By 1287/1288 Matilda married Henry IV Probus, Duke of Wrocław and High Duke of Poland and became his second wife. Henry IV's previous marriage with the daughter of Duke Władysław of Opole (perhaps named Constance) ended either with her death or her repudiation and exile to her homeland. According to other sources, the real reason around the disputed dismissal of the Opole princess was because Henry IV maintained an affair with Matilda and wanted to marry her.

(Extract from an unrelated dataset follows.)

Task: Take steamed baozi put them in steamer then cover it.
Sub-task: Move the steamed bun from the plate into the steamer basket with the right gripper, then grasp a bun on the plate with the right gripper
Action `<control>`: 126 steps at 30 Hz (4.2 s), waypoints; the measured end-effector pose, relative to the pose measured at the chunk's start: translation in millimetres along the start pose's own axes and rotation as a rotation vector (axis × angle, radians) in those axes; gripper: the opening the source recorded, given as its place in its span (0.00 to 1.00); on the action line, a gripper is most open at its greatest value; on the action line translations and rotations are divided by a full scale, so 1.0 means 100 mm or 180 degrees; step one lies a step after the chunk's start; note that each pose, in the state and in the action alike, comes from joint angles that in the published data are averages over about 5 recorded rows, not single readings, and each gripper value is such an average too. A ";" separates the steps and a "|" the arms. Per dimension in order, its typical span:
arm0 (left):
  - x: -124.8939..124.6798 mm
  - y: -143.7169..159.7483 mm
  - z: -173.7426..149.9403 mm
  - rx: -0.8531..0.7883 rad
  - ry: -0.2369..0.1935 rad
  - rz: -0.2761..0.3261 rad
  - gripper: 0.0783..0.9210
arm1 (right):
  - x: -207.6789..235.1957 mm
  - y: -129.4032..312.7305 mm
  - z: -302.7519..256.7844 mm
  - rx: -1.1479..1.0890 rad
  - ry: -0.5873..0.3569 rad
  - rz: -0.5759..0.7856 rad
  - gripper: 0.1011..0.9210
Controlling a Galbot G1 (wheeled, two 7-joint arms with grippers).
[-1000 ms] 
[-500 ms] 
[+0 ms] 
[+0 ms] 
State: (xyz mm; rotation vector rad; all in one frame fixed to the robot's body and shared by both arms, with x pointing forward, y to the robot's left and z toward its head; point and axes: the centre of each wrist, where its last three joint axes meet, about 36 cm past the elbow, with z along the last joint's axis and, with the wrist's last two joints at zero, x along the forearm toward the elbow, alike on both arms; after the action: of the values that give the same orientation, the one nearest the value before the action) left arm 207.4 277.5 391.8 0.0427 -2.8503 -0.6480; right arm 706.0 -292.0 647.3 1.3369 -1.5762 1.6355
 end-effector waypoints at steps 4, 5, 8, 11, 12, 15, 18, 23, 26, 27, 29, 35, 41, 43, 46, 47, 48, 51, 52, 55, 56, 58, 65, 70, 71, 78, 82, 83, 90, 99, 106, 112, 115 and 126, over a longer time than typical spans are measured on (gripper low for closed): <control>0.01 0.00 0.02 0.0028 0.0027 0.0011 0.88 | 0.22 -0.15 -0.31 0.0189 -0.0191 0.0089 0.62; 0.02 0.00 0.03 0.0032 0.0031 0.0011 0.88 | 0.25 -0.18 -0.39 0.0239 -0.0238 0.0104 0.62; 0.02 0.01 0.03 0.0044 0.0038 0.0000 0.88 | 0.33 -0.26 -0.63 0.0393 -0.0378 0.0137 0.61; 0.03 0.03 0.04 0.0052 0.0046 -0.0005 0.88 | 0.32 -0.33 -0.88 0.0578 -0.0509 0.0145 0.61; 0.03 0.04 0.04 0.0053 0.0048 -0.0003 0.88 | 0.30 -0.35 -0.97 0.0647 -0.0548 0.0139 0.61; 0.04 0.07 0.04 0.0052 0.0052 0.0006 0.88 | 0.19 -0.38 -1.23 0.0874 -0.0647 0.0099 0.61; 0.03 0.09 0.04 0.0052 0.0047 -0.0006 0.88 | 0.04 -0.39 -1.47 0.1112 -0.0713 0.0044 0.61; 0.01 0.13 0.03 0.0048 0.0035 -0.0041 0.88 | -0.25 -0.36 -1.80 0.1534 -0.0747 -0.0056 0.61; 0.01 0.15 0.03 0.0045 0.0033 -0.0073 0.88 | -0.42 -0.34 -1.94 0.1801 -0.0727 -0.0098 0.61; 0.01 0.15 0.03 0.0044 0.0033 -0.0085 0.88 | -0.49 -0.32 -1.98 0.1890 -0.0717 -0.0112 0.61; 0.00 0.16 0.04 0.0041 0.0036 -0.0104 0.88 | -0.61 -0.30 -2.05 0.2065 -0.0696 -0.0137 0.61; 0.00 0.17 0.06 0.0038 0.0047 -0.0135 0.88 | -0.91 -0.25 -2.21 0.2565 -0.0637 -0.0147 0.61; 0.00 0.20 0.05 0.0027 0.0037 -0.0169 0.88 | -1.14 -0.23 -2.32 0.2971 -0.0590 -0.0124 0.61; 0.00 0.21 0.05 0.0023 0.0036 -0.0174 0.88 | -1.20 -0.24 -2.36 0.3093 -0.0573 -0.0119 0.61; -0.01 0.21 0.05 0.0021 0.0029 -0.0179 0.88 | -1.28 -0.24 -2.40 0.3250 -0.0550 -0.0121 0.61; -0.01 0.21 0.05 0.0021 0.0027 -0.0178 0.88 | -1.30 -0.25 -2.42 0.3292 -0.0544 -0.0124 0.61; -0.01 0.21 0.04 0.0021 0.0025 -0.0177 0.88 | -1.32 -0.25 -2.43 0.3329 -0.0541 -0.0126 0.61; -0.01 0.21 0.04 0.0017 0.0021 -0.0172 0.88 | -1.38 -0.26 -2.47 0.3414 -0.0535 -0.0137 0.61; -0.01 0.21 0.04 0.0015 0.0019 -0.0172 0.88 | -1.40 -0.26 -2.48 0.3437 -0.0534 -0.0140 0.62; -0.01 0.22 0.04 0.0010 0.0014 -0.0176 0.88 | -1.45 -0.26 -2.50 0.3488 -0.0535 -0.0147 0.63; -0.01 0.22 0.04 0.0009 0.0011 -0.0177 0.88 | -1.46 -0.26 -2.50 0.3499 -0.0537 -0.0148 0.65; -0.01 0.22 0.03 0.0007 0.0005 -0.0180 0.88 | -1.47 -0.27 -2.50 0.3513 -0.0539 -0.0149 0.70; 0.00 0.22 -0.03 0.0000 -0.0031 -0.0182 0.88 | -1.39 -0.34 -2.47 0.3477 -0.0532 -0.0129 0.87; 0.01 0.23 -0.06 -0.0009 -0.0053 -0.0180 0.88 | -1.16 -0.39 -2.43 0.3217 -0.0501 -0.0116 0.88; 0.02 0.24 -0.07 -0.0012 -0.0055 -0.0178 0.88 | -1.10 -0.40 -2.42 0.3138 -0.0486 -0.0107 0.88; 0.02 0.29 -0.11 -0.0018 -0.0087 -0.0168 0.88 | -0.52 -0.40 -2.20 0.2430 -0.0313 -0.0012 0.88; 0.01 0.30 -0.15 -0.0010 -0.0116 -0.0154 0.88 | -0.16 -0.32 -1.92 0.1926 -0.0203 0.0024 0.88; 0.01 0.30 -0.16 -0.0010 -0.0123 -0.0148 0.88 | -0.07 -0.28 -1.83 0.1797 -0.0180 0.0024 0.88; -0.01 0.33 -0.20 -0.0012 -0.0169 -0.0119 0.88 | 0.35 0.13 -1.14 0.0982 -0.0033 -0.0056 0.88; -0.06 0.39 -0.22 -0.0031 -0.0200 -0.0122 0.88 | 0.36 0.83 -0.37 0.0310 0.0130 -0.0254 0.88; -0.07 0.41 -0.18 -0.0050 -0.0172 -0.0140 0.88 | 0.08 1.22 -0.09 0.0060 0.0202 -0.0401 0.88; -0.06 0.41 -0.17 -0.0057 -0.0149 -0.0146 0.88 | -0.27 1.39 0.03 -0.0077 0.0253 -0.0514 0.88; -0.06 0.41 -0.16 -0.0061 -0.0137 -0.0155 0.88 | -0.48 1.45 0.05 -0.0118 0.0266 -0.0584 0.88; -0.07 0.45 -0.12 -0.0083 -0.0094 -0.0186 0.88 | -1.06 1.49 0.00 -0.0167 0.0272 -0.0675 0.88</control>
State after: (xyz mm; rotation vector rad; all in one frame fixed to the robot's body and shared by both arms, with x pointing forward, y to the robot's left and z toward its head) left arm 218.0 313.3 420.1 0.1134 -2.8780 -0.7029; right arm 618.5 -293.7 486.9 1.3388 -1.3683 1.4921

As the couple were relatives, they needed a Papal dispensation, which probably was given shortly after the wedding. They had no children.

On 23 June 1290 Henry IV died unexpectedly, probably poisoned. Soon after, Matilda returned to Brandenburg, where she died before 1 June 1298 and was buried in a Cistercian Kloster Lehnin.

==Bibliography==
- K. Jasinski, Rodowód Piastów śląskich, Second Edition, Kraków 2007, part I, pp. 160–162.
- M. Spórna and P. Wierzbicki, Słownik władców Polski i pretendentów do tronu polskiego, Kraków 2003, pp. 335–336.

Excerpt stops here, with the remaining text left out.